Extracted from Adventure magazine, Oct 1916, pp. 168-172

2666916To Escape1916Octavus Roy Cohen

by Octavus Roy Cohen
Author of "The Fight," "The In-Curve" etc

LANKY BILL could well have passed muster as an undertaker; Boston Tommy as a kid show-vender of red lemonade. The former was sad to the point of extinction, deep-eyed, lantern-jawed, skinny-framed and big-footed. The latter was short, squat, square-jawed, genial and quick-witted—the very antithesis of his partner. Together they made as clever a team of crooks as operated south of the Mason and Dixon line. And at the present moment they felt a yearning to be very much farther south of that historic line.

At that, they were not close to it. They were transient residents of the city which first called the Mason and Dixon line into play.
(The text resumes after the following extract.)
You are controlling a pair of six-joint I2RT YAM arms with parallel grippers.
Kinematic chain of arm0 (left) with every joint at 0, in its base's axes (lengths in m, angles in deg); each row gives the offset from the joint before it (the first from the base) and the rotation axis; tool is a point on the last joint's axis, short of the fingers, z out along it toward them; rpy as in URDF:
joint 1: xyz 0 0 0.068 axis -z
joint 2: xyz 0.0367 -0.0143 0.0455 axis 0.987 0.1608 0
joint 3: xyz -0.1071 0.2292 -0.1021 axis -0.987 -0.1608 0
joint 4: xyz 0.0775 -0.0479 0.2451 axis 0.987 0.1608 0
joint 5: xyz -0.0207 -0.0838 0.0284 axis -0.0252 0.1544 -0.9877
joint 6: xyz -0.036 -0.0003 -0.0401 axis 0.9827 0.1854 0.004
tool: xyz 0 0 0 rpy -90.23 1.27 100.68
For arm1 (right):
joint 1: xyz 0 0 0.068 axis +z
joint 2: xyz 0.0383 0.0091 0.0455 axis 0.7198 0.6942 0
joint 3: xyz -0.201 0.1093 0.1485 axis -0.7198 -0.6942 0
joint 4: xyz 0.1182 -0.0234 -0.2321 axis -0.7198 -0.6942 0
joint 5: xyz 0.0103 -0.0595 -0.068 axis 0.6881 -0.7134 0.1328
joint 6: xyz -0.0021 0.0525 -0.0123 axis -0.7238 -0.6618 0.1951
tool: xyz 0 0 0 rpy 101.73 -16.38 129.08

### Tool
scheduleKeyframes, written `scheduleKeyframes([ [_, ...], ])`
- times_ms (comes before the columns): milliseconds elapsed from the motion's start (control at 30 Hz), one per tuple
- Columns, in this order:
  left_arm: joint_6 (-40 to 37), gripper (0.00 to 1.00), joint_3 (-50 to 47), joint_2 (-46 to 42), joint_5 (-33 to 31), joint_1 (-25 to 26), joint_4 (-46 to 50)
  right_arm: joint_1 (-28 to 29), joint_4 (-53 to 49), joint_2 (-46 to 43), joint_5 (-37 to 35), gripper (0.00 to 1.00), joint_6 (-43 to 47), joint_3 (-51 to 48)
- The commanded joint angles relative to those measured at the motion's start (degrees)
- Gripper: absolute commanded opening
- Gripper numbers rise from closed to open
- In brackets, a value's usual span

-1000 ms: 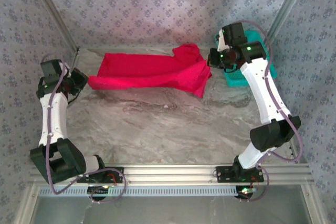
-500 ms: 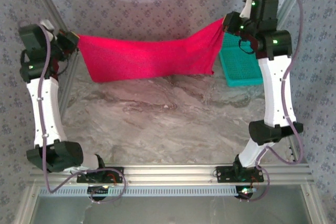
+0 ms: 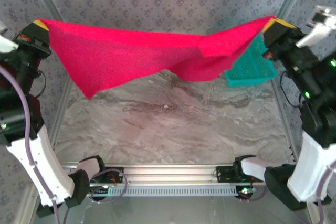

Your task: Fold the inside-out t-shirt

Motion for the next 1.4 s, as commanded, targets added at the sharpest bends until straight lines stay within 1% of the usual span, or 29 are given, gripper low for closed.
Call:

They had sought sanctuary in the sleepy confines of Charleston, South Carolina, after getting away with the sizeable bunch of lucre formerly stored in the vaults of the St. Croix bank.

St. Croix was a little town and it was less than sixty miles from Charleston as the crow flies. Lanky Bill and Boston Tommy had reached it on the warm trail of the money which now reposed in their pockets. As to the robbery itself, that had been mere child’s play to men who had heretofore reaped a nourishing harvest by means of iniquity in cities the size of Baltimore and Savannah. Their mistake had been in coming to Charleston, for in the sedate columns of the reverent News and Courier they had read many times and oft of their little haul and of the fact that “the local police entertain suspicions that the robbers have come to Charleston, and all outbound trains and steamers are being watched.”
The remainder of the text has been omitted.